_Your goal_
Lines that contain the string "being" are the ones to list; copy all of them from the records.
*** Opening Supplied entries ***
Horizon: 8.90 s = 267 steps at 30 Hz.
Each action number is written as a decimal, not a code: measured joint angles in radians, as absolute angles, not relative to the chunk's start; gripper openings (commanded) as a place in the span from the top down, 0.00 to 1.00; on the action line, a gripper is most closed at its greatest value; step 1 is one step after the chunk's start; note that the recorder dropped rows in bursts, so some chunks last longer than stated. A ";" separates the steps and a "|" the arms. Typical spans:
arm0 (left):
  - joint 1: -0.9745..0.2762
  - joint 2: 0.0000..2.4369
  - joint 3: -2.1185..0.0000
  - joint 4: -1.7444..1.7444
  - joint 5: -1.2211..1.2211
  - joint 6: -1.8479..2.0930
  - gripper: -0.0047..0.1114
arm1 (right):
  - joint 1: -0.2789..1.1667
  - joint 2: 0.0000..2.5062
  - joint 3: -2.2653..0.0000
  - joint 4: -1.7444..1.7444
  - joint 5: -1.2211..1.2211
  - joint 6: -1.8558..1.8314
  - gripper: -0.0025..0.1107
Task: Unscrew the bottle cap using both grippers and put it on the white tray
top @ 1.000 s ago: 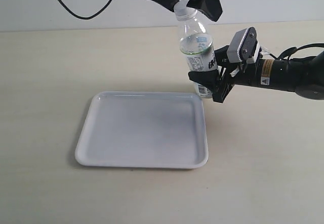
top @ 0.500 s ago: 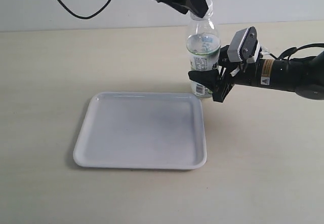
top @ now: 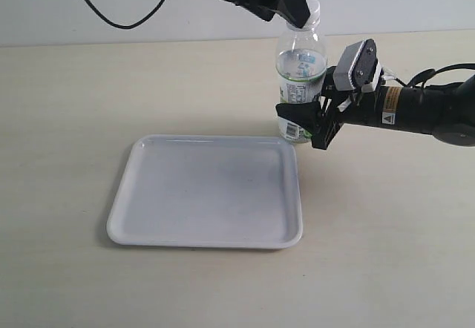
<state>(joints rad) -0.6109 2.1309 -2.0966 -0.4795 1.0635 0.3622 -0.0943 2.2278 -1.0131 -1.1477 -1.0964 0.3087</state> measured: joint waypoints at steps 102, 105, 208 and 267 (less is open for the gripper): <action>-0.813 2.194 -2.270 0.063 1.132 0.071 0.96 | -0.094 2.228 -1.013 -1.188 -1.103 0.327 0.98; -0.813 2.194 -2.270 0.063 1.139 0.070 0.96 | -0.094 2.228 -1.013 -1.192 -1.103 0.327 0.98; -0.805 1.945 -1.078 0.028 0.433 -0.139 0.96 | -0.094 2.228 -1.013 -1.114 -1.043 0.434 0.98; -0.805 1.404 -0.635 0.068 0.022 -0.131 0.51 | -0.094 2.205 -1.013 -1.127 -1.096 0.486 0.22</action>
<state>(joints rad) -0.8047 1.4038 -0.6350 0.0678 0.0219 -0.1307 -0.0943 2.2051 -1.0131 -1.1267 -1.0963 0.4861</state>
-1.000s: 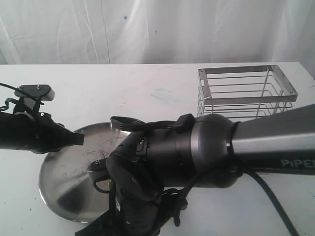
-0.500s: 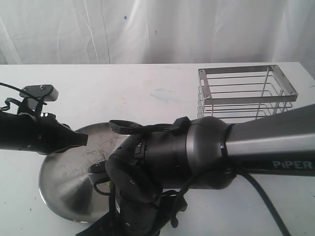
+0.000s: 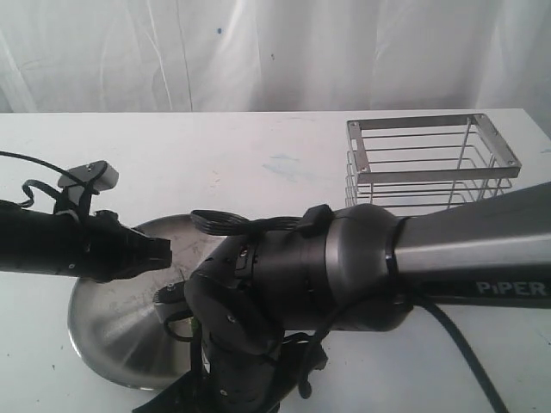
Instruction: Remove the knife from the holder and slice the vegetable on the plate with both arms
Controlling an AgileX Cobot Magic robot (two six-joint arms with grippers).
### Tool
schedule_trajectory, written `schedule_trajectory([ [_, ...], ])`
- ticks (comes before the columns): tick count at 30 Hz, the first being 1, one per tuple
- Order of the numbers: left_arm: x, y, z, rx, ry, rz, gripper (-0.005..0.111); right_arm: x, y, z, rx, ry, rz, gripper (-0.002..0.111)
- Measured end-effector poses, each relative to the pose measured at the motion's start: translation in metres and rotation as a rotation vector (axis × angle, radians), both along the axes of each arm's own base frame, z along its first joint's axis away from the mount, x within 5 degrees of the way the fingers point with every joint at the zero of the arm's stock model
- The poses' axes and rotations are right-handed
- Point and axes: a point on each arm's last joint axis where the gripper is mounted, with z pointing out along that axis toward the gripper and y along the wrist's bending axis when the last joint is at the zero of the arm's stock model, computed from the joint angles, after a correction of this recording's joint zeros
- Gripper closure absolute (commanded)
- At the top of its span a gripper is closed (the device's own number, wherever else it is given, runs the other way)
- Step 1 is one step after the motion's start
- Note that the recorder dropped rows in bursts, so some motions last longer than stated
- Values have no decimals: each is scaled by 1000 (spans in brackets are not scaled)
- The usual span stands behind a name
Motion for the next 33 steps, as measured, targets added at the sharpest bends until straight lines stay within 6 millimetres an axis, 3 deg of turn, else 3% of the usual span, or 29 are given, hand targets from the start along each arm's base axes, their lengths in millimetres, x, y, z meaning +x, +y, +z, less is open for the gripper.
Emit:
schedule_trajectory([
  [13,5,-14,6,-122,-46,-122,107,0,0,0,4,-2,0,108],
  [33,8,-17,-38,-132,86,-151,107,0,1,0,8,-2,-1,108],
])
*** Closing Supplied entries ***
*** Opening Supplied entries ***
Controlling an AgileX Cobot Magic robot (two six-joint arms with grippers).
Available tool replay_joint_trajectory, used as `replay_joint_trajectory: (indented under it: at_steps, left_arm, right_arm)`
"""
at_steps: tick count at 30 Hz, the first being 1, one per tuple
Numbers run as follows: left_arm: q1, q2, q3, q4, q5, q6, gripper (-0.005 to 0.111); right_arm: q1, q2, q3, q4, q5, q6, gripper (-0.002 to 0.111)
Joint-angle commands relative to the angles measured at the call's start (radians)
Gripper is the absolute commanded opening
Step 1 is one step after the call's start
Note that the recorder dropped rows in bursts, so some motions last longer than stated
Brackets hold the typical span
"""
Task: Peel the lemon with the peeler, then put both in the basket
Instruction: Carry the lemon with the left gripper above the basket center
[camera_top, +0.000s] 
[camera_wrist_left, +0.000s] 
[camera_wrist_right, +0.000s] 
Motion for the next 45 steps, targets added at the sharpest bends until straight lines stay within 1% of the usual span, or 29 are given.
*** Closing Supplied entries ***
_Answer_
- ticks (comes before the columns): tick count at 30 Hz, the first being 1, one per tuple
at_steps: tick count at 30 Hz, the first being 1, one per tuple

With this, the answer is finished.